Sadly, the annual rate of new business creation is about 28 percent lower today than it was in the 1980s, according to our analysis of the U.S. Census Bureau’s Business Dynamics Statistics annual data series.  Getting the U.S. economy back on track will require a much higher annual rate of new business start-ups.”

On May 5, 2014, the Brookings Institution released a paper by economists Robert Litan and Ian Hathaway which demonstrated that new business formation had fallen to a 30-year low – and that this decline is occurring in all 50 states, in all but a handful of the 360 metro areas examined, and across a broad range of industry sectors, including high-technology.

The chart below, taken from the Litan-Hathaway paper, shows that the rate of new business formation (new firms as a percentage of all firms) has been in steady decline for more than three decades, and in recent years has fallen below the rate of business failure. In other words, in recent years more businesses have been failing in American than launching.

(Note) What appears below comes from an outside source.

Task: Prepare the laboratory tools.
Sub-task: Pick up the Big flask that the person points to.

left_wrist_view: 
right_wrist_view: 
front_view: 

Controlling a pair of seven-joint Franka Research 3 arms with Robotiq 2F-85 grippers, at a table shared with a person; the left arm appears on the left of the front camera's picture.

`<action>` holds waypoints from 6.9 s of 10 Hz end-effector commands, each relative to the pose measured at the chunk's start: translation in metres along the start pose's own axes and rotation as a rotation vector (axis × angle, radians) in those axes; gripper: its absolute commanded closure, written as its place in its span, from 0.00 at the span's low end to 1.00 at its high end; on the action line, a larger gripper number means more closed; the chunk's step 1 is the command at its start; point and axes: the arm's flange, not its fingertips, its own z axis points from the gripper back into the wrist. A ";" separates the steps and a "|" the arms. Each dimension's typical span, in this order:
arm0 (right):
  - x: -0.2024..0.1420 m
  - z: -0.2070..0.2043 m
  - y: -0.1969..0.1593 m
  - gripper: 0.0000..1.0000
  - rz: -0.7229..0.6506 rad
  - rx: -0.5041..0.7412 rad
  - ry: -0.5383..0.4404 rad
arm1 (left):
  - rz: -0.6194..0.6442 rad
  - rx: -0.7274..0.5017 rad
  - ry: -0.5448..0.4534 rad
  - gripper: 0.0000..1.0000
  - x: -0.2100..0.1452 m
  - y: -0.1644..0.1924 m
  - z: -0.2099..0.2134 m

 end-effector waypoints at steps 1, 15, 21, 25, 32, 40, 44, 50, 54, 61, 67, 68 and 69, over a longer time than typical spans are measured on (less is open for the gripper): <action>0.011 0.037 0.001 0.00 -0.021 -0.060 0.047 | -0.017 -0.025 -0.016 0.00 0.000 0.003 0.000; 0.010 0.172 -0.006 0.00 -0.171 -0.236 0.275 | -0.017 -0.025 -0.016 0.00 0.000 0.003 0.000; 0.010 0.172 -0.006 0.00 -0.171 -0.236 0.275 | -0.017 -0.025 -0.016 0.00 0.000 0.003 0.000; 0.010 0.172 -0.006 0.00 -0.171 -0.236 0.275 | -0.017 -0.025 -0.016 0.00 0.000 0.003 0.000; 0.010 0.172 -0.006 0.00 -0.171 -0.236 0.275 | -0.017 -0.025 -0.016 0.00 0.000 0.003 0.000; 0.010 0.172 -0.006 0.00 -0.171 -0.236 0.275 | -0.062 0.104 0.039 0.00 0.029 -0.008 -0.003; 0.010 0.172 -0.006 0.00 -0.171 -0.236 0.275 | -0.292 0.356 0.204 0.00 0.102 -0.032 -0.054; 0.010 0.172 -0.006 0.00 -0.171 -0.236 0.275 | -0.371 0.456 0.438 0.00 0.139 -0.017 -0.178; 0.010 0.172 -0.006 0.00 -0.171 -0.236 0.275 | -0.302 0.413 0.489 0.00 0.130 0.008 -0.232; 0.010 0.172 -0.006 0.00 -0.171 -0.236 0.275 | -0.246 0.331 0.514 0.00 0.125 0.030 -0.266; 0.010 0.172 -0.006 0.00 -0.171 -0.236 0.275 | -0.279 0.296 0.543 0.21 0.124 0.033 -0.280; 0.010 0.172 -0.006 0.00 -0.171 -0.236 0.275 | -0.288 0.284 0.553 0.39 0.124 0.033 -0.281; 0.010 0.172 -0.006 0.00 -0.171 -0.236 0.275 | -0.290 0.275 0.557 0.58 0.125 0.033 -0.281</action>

Given the critical role start-ups play as the principal source of disruptive innovation, productivity growth, economic growth, and job creation, and expanding economic opportunity, such circumstances are nothing short of a national emergency.

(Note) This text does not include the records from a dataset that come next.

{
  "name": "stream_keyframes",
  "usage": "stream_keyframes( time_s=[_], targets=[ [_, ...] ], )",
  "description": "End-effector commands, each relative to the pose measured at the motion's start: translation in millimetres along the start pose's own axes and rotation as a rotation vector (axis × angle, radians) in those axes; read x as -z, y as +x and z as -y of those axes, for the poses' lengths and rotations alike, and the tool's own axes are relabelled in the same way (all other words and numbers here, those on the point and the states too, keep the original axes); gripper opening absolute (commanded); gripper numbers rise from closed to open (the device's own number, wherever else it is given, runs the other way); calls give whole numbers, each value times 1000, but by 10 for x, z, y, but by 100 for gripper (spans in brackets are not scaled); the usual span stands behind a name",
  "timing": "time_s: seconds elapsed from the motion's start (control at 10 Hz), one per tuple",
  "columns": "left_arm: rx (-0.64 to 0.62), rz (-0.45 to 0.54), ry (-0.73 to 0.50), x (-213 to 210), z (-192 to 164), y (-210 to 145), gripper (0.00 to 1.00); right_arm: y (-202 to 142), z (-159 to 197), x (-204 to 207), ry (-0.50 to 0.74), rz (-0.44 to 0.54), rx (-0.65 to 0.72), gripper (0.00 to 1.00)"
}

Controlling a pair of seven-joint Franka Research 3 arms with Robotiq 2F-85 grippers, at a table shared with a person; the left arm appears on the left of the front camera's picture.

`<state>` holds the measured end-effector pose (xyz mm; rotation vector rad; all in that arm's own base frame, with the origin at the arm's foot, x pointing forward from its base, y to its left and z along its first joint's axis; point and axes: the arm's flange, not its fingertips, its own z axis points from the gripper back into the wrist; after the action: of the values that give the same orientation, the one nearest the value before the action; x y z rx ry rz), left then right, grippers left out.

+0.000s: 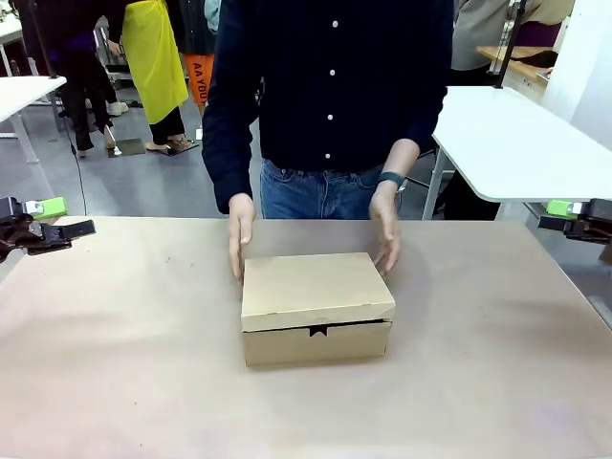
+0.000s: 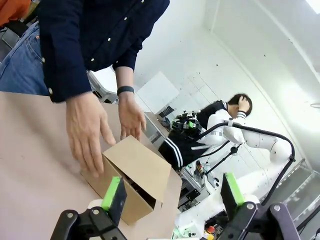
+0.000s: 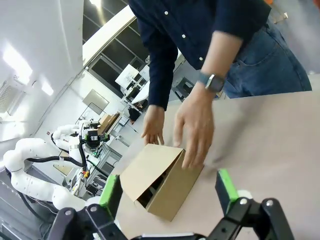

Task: Pack the items into the box.
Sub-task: Close the Mailer Box.

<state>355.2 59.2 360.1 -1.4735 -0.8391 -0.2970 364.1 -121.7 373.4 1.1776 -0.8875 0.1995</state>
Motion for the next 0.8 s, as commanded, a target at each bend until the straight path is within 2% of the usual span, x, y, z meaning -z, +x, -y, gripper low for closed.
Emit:
stream_keyframes(
  time_s=[0.0, 0.7],
  targets=[
    [17, 6, -10, -9, 15, -3, 100, 9, -10, 9, 8, 8, -3, 100],
    [17, 6, -10, -9, 15, -3, 100, 9, -10, 9, 8, 8, -3, 100]
  ],
)
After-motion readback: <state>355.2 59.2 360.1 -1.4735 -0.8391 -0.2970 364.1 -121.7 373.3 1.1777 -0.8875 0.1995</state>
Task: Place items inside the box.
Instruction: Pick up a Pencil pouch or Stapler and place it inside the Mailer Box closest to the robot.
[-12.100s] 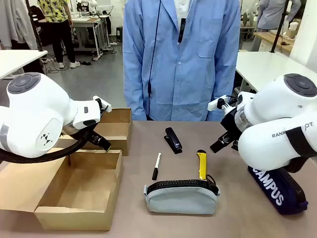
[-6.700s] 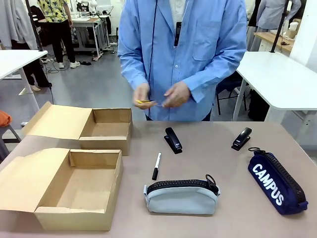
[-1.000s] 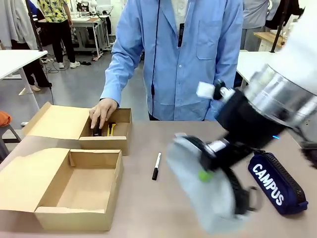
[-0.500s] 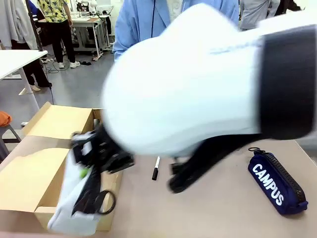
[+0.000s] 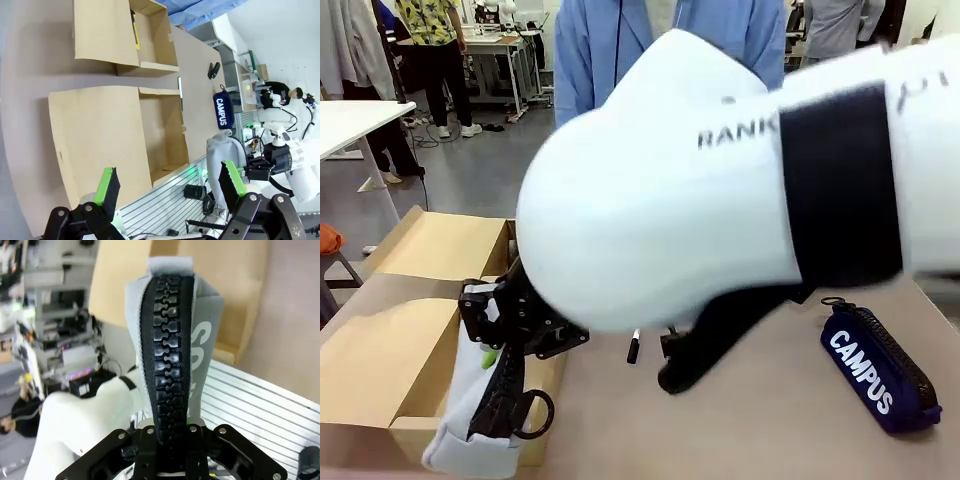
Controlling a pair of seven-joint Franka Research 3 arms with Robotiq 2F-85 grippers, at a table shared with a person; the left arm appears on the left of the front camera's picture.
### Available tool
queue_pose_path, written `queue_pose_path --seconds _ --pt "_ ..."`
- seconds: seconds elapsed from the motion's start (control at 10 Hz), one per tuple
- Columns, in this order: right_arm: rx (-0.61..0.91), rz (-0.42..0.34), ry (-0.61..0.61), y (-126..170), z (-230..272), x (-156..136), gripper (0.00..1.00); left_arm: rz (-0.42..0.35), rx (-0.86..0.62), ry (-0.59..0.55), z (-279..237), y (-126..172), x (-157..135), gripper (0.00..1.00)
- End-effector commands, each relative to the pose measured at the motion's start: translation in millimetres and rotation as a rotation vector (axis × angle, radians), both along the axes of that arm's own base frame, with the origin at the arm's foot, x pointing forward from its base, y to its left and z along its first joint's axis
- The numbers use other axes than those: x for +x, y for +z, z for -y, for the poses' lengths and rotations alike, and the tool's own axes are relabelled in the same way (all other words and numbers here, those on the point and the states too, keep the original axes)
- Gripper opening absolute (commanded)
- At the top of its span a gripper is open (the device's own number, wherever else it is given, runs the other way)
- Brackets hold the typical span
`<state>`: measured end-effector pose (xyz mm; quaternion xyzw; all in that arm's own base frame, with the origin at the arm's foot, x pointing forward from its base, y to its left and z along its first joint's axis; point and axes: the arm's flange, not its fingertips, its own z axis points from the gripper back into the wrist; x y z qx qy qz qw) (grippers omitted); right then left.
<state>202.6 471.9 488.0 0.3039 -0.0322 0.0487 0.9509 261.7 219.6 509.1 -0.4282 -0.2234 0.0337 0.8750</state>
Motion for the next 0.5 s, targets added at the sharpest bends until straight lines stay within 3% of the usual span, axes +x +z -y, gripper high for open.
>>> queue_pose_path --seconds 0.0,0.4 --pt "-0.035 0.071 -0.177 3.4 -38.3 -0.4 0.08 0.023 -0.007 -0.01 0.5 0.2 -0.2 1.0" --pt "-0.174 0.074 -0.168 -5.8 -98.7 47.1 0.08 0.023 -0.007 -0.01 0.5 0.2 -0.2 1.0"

Despite the importance of new businesses to innovation and economic growth, to date Washington policymakers have largely omitted consideration of entrepreneurs and start-ups from economic and regulatory policy discussions.  Too few policymakers in Washington, or at the state and local level, understand, or are even aware of, the unique nature, importance, vulnerabilities, and policy needs of start-ups.

The omission of entrepreneurship from economic policy discussions is of tremendous concern because thriving entrepreneurship and the growth it propels are a major part of the solution to a number of our nation’s most serious, politically difficult, and, in some ways, mutually reinforcing economic challenges, including:

While complete solutions to such complex challenges require progress on a number of fronts, there is little doubt that our ability to address these and other socio-economic problems would be greatly enhanced by faster economic growth. Growth at or above the post-WWII rate of 3.5 percent on a sustained basis would produce the jobs necessary to re-employ millions of Americans still on the sidelines, the opportunity necessary to accelerate socio-economic mobility, the rising real wages needed to narrow the income gap and reduce poverty, and the tax revenue necessary to narrow budget deficits and substantially reduce the nation’s long-term debt.

It should also be emphasized that being the world’s innovation leader is not America’s birthright – we have to continue to earn that distinction in the face of increasingly intense competition. Today’s entrepreneurs have a world of options to choose from regarding where to innovate, start their businesses, and create jobs. As AOL co-founder Steve Case pointed out at an Aspen Institute event in 2014:

“A half century ago Detroit was the most innovative, entrepreneurial center in the country, arguably the world, because at the time the most innovative technology was the car…You don’t want to get cocky or complacent like Detroit did and think you can rest on your laurels. You constantly have to reinvent yourself.”

If the United States is to remain a global innovation leader – and if the U.S. economy is to generate the growth, jobs, wealth creation, tax revenue, and opportunity necessary to address our most significant challenges – enhancing policy circumstances entrepreneurs and the new businesses they launch must be a national priority.